Jenny Haas: Jede Menge, gute wie schlechte. Ich erlebe, gerade bei der Gedenkarbeit, enorm viel positive Reaktionen von jungen Menschen, die sehr interessiert sind an dem, was in »ihrer« Stadt damals passiert ist, und die in der Auseinandersetzung mit den Biografien Schlüsselerlebnisse haben.

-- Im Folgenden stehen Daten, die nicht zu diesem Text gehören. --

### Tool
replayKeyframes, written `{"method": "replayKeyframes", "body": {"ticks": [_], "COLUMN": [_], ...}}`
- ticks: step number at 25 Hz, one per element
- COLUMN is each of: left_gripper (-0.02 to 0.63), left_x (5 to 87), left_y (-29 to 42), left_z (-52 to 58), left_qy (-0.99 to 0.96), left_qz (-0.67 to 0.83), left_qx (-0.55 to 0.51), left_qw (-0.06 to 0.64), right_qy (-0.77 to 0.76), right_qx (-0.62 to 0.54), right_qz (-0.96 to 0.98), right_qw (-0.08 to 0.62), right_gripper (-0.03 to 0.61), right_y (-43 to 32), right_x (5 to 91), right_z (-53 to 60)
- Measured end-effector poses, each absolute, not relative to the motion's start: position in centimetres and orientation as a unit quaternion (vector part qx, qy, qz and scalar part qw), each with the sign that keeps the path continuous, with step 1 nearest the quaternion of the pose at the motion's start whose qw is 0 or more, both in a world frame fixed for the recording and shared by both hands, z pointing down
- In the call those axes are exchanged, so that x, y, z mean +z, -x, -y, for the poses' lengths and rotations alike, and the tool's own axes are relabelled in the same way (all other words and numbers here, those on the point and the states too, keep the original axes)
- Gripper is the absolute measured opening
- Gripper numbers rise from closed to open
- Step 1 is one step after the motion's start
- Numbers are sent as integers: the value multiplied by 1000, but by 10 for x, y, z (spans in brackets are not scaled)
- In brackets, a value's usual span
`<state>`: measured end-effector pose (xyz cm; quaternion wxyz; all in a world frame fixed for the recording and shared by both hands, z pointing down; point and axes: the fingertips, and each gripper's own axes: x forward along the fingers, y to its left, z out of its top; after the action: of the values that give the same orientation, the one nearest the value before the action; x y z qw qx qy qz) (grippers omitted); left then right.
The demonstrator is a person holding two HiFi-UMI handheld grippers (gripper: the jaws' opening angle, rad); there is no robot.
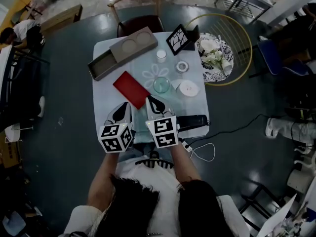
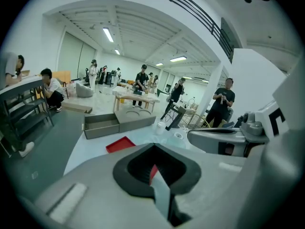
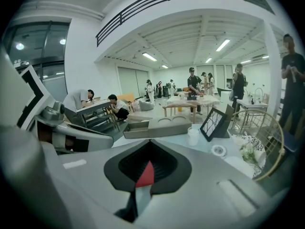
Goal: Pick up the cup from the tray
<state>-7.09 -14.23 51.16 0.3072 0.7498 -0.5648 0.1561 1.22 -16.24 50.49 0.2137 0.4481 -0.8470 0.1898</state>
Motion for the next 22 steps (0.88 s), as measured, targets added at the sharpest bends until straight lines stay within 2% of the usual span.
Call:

Auch in der Auseinandersetzung mit der aktuellen, völkisch-nationalen Politik erfahre ich viel Zuspruch aus der Bevölkerung – aber eben auch viel Gegenwind. Ich werde auch immer wieder mal von verschiedenen Vertretern der neuen Rechten angefeindet und sogar bedroht. Das sehe ich als Ausdruck dessen, dass unser kraftvolles Engagement im Einsatz gegen Rechtsextremismus und Rassismus dort Wirkung zeigt.
antifa: In Offenburg findet Ende April der nächste Bundesparteitag der AfD statt. Hast du eine Idee, warum sich die AfD ausgerechnet deine Stadt ausgesucht hat?
Jenny Haas: Die AfD war ja schon mehrere Male hier in Offenburg. Das liegt zum einen sicher an der sehr günstigen Verkehrsanbindung, zum anderen aber wohl auch an der mangelnden Gegenwehr der Verantwortlichen meiner Stadt. Aus unserer Sicht gibt es von Seiten der Stadt keine ernstzunehmenden Versuche, die AfD oder auch die sogenannte »Identitäre Bewegung« fernzuhalten. Man könnte also sagen, die AfD hat durchaus positive Erfahrungen in der Zusammenarbeit mit der Stadtspitze und der Stadtverwaltung gemacht. Zum anderen denke ich, dass auch die gute und intensive Vernetzung der regionalen AfD mit neurechten Strukturen und dem rechtsradikalen Flügel, vor allem in den ostdeutschen Bundesländern, eine Rolle spielen. Und man muss auch eines klar aussprechen: Die hiesige AfD ist nicht Mitläufer im Rahmen des sich zurzeit ausbreitenden Faschismus, sondern Täter. Aber wir sind kein ruhiges Hinterland: Wir wehren uns gegen Rassismus, Ausländerfeindlichkeit und andere Formen der gruppenbezogenen Diskriminierung. Deshalb wird es auch am 25. und 26. April wieder einen lauten und kraftvollen Gegenprotest geben. Wir mobilisieren gerade bundesweit dazu und laden jeden ein, sich an der aktiven Verteidigung der demokratischen Strukturen, die uns das Leben in einer weltoffenen und vielfältigen Gesellschaft ermöglichen, zu beteiligen. Nur im Austausch mit anderen kann sich der Mensch gesellschaftlich, kulturell und auch wirtschaftlich weiterentwickeln. Nationalismus hingegen bedeutet Stillstand.
Ich kümmere mich inzwischen auch um die Stolpersteine in Offenburg. Für mich sind diese Gedenktafeln nicht nur Erinnerungsort, sondern auch sichtbar gewordene Mahnung an zukünftige Generationen. Mit der Rekonstruktion und Veröffentlichung der Biografien von Opfern werden darüber hinaus auch die Täter benannt.